**Problem details:**
In the data below, how many lines contain the string "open"? Give only the figure.

╭─ Records to use

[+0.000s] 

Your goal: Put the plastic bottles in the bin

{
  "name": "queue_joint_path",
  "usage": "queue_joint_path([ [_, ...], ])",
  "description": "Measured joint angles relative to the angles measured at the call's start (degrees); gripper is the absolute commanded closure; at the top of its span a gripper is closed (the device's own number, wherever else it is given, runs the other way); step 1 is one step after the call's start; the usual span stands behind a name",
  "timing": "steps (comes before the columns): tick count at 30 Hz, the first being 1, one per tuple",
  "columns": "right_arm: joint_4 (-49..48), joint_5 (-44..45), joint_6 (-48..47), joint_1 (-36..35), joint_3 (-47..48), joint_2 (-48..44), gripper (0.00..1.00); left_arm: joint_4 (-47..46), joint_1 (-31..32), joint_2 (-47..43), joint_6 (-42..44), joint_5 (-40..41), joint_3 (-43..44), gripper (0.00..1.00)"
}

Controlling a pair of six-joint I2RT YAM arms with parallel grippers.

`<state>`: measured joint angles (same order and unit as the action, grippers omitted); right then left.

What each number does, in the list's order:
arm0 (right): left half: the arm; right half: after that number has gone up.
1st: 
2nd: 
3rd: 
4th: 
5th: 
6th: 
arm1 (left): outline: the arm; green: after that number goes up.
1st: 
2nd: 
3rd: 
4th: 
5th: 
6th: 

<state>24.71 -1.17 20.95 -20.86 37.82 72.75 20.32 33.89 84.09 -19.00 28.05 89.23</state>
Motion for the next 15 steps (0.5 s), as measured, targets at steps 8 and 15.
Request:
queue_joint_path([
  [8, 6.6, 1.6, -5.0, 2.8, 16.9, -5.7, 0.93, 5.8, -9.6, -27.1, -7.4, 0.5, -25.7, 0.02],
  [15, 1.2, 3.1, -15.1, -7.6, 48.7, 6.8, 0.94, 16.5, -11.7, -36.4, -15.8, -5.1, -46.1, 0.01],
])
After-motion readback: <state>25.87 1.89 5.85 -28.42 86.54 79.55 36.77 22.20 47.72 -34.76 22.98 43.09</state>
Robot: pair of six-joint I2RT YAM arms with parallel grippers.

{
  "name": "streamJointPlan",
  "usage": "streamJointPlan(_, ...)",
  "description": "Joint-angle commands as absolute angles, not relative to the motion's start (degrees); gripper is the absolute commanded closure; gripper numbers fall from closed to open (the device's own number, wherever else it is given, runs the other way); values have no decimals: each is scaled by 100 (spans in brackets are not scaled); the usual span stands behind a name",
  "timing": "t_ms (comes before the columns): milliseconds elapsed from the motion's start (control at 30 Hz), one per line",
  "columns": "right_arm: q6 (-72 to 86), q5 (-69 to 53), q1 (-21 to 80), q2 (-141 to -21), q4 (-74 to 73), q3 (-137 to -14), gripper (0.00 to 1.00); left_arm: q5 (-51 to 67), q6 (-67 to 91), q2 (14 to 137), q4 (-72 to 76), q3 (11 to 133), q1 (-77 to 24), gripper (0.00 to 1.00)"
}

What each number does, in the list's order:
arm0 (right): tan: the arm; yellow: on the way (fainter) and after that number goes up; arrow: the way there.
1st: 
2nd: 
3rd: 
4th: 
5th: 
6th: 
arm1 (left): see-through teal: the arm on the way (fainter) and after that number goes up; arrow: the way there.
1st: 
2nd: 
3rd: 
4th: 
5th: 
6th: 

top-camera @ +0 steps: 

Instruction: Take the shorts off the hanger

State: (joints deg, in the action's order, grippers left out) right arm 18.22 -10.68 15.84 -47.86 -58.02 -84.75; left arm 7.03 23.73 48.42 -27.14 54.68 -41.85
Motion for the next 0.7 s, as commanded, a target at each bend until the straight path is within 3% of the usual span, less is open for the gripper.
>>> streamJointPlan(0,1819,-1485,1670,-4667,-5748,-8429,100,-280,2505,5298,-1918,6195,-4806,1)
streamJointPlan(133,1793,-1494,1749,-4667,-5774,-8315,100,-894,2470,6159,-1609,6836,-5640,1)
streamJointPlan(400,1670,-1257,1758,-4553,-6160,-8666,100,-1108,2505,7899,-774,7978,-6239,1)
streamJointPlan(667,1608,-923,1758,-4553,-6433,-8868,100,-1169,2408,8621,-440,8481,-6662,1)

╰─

**Solution for this exercise:**
2